Working data →
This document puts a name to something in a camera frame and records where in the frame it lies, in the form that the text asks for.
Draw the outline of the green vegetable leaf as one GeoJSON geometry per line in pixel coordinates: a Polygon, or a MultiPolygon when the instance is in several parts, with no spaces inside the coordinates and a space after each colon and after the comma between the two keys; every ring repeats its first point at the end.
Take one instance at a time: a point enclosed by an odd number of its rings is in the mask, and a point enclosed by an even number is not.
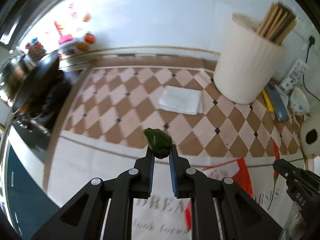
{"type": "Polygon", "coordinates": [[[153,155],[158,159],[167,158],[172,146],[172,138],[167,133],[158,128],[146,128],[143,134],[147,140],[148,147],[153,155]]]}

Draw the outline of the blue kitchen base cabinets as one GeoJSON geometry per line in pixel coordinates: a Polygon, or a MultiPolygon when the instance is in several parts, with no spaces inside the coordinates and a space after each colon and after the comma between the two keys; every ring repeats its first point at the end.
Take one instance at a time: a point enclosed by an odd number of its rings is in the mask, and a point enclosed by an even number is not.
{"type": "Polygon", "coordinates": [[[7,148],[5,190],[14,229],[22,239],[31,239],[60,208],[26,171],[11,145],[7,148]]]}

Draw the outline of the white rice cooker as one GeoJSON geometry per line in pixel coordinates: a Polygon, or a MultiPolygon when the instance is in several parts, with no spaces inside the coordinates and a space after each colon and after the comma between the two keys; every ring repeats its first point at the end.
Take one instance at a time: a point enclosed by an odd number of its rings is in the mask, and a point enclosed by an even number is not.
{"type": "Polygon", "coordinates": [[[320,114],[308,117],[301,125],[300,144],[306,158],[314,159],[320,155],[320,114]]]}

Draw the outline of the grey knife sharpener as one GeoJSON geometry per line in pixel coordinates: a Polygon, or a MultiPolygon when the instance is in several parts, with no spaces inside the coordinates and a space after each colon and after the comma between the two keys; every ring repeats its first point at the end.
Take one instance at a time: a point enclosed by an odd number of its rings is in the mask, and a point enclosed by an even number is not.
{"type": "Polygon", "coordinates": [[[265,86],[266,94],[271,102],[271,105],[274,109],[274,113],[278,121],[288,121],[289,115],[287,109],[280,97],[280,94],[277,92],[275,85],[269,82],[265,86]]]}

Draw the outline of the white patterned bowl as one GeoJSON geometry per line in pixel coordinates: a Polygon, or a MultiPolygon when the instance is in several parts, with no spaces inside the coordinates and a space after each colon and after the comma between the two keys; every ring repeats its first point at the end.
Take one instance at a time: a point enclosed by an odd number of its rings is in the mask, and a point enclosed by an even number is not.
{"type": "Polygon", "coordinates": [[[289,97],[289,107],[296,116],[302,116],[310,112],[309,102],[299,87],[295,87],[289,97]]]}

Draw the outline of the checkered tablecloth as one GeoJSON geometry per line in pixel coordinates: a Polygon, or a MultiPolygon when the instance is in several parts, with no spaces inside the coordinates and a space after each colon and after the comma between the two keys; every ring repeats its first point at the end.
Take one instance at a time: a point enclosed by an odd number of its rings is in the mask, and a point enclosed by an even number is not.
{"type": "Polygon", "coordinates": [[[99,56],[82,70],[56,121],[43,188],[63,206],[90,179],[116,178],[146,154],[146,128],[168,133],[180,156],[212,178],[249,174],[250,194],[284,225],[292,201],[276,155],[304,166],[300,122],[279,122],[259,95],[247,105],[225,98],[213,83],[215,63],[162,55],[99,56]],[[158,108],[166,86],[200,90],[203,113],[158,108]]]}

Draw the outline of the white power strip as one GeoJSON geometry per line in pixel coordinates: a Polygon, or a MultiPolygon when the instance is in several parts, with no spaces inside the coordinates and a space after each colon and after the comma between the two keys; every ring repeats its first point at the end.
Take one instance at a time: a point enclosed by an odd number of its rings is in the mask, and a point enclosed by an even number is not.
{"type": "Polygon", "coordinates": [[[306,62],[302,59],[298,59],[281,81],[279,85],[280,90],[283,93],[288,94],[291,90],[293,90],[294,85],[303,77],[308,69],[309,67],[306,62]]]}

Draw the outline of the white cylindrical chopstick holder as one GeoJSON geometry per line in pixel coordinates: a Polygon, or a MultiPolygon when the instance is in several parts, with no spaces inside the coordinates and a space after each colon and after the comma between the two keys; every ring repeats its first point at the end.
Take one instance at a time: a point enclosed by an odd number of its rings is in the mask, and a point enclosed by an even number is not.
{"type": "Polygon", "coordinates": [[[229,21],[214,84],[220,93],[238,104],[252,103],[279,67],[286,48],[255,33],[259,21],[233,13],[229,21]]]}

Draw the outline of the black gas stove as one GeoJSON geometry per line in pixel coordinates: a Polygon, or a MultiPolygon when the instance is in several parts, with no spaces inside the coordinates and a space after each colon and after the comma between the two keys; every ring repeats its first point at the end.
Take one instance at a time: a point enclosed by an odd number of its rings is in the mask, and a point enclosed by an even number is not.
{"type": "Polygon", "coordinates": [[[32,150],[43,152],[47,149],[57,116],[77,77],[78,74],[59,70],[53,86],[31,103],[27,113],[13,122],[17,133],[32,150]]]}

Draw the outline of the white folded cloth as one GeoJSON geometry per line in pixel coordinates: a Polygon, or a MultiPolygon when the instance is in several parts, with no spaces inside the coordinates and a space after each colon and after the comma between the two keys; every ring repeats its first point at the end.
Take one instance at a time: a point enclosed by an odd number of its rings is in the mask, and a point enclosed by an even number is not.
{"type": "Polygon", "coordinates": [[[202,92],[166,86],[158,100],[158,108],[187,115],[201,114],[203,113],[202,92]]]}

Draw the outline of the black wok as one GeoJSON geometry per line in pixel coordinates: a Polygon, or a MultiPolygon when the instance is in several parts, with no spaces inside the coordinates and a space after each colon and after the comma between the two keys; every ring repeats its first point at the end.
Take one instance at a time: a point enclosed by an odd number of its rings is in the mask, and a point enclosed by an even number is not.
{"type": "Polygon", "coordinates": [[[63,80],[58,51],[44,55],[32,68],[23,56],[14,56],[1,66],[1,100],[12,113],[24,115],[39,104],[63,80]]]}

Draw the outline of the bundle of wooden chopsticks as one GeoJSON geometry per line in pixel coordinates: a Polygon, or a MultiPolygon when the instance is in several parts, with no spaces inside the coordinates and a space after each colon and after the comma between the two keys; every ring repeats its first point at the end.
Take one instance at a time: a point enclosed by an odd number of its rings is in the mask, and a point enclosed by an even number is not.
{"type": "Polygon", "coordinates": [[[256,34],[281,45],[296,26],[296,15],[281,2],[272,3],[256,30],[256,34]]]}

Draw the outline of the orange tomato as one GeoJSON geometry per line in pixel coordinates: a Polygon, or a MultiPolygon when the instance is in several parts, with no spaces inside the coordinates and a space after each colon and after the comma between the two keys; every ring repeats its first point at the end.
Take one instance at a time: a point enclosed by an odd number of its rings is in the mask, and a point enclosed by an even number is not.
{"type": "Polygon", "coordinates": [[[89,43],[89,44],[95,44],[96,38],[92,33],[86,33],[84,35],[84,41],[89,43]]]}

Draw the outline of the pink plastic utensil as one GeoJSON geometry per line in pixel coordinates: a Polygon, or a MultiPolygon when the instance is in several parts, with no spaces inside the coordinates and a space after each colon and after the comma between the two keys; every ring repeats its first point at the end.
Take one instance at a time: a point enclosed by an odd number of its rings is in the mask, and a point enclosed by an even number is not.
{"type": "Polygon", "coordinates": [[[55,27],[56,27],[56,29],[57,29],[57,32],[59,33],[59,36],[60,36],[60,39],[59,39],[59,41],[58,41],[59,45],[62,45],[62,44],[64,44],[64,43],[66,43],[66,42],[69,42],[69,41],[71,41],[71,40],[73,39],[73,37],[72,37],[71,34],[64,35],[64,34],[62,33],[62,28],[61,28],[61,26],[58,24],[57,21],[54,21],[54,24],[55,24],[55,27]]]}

Work required →
The required answer is each line of the entries containing the string "black".

Response area →
Draw the outline of the black gas stove as one GeoJSON geometry per line in pixel coordinates: a Polygon, or a MultiPolygon when the instance is in several parts, with no spaces inside the coordinates and a space after each colon and after the comma between the two keys; every ring repeats its first point at the end.
Draw the outline of the black wok as one GeoJSON geometry per line in pixel coordinates: a Polygon, or a MultiPolygon when the instance is in several parts, with no spaces inside the coordinates and a space after each colon and after the comma between the two keys; every ring repeats its first point at the end.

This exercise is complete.